• Requirement: Show every line in the entries below where the word "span" appears.

::: Data provided :::

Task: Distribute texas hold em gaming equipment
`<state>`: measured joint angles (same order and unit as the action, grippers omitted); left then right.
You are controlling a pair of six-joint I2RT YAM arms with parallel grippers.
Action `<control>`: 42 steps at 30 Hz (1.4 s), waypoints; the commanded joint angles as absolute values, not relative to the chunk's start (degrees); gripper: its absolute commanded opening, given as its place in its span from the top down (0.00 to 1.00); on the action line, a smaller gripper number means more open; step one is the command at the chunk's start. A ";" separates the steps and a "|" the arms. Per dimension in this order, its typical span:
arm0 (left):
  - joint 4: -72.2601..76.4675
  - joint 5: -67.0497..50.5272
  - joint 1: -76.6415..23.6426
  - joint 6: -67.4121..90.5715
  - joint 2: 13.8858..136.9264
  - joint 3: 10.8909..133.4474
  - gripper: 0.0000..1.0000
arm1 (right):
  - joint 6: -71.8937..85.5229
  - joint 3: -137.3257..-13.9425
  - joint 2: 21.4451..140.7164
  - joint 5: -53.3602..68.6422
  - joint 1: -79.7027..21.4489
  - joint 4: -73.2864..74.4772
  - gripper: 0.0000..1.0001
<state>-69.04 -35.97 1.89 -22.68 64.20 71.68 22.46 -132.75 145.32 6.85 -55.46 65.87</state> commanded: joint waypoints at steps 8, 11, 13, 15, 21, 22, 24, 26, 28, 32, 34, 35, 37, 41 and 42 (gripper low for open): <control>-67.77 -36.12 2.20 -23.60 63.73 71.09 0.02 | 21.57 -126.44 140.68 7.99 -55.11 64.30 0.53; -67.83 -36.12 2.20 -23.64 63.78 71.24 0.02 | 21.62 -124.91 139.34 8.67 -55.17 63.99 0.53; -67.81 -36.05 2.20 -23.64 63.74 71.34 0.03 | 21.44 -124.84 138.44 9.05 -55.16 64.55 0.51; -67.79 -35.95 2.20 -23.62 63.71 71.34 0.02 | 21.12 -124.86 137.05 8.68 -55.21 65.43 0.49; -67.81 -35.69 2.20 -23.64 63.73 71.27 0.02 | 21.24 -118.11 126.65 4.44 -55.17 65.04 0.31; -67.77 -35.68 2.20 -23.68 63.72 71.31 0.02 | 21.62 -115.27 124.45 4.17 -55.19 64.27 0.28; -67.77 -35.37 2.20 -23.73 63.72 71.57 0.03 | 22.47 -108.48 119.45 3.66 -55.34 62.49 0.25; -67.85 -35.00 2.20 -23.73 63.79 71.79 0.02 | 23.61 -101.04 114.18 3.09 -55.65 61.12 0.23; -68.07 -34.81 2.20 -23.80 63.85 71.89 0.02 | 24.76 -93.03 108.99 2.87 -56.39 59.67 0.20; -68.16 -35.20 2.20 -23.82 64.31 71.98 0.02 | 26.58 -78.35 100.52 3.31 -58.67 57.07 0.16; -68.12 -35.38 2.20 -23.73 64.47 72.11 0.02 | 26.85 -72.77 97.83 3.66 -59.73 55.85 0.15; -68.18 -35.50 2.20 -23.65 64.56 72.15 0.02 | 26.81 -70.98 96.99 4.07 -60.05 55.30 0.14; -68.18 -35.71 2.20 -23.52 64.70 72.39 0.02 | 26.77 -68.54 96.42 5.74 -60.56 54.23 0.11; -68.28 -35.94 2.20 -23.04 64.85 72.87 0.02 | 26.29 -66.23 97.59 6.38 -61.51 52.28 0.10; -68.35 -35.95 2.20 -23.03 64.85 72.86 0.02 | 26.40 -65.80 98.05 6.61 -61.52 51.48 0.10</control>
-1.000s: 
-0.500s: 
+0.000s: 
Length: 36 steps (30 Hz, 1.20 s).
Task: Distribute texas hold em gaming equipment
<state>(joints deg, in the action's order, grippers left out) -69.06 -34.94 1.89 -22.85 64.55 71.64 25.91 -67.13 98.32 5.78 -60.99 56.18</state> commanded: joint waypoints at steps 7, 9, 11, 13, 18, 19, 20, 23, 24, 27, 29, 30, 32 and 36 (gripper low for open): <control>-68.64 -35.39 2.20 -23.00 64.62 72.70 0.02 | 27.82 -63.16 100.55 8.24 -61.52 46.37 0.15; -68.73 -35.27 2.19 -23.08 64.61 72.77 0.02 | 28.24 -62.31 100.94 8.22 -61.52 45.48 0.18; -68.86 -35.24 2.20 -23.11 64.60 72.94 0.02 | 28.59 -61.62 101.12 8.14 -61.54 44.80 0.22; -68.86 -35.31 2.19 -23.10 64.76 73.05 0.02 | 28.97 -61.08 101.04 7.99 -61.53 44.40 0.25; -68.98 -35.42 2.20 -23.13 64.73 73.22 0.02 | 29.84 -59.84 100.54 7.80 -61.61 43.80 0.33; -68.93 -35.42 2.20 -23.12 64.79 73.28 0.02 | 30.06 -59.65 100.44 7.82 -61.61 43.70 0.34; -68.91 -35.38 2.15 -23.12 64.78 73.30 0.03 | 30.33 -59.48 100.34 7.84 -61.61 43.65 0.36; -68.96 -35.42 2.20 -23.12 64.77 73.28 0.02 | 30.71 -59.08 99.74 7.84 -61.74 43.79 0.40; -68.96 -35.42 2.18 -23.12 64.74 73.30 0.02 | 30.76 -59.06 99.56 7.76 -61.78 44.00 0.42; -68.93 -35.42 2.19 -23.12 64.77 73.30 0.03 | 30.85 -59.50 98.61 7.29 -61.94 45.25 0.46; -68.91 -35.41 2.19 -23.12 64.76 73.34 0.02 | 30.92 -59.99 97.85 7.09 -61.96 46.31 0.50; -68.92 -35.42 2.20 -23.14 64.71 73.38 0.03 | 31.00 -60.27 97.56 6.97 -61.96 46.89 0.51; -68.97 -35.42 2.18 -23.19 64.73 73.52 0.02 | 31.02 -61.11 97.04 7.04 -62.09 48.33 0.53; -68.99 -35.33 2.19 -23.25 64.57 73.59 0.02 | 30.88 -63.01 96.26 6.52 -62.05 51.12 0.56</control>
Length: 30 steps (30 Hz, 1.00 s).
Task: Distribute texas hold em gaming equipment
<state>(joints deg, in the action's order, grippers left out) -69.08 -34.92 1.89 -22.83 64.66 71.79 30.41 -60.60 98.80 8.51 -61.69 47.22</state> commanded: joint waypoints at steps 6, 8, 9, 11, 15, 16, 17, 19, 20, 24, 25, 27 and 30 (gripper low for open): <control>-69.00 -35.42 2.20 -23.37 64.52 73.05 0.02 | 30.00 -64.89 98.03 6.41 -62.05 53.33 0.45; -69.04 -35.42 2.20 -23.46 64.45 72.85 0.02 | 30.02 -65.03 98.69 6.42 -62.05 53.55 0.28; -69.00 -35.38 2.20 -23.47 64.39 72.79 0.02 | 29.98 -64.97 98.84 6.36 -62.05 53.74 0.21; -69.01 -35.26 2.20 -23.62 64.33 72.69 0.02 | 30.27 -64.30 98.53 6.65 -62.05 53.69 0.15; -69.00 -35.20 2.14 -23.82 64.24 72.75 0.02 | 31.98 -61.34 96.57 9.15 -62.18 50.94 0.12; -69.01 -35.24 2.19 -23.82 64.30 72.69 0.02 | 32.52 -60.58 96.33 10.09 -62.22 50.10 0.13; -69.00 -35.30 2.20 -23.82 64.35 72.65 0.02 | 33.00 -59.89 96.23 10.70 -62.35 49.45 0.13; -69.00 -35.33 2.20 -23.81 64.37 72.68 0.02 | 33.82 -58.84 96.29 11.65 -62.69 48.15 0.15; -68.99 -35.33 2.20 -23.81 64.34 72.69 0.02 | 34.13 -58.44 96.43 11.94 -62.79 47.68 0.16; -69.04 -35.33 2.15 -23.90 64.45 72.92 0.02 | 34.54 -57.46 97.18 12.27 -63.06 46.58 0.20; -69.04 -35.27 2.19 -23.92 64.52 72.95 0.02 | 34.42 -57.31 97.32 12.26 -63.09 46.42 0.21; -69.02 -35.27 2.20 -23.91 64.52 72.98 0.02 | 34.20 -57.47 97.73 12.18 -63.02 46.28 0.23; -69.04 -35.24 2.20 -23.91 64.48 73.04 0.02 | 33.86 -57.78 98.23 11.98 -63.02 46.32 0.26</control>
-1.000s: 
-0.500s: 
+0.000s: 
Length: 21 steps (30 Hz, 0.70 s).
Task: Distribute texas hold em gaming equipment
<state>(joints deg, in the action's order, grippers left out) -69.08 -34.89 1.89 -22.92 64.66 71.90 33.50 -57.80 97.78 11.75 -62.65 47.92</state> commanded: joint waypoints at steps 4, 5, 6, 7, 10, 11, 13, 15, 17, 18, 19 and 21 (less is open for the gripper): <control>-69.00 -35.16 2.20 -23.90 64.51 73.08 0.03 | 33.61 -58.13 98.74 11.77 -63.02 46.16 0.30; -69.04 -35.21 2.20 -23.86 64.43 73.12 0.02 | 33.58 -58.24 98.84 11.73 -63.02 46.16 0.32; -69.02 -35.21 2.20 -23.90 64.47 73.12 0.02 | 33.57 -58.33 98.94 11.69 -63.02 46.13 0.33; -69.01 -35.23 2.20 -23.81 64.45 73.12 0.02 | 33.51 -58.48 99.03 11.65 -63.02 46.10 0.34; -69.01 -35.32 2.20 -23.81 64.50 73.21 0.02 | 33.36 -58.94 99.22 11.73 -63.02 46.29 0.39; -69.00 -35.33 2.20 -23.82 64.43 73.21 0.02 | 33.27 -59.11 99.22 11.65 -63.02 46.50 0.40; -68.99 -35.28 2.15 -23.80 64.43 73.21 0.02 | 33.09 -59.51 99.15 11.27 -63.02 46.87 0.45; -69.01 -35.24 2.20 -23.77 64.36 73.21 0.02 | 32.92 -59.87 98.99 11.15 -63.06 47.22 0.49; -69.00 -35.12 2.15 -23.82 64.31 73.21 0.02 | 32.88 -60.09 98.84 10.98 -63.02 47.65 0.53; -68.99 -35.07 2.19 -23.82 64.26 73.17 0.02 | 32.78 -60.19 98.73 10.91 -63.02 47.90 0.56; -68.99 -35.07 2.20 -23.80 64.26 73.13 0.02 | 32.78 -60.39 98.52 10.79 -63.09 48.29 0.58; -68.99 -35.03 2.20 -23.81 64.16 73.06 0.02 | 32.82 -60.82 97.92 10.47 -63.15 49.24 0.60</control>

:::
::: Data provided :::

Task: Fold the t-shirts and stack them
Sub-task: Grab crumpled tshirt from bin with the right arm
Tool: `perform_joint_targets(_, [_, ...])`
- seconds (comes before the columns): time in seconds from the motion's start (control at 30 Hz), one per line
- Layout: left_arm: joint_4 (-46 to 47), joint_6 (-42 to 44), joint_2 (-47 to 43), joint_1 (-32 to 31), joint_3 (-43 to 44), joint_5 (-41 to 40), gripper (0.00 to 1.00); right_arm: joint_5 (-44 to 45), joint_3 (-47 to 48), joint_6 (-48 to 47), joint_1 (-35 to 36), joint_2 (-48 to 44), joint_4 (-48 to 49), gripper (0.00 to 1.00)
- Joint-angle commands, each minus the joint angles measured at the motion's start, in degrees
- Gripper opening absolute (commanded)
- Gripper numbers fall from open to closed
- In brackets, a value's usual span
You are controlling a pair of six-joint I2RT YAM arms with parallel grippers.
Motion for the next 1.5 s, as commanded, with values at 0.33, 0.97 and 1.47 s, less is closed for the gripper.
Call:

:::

• Response box:
Action `<control>`: 42 steps at 30 Hz (1.4 s), waypoints; the commanded joint angles as absolute values, not relative to the chunk's start (degrees); gripper: its absolute commanded opening, given as its place in its span from the top down (0.00 to 1.00); on the action line, a smaller gripper number means more open; step one is the command at the chunk's start. A ";" separates the steps and a "|" the arms. Per dimension in this order, its typical span:
- In brackets, a value's usual span

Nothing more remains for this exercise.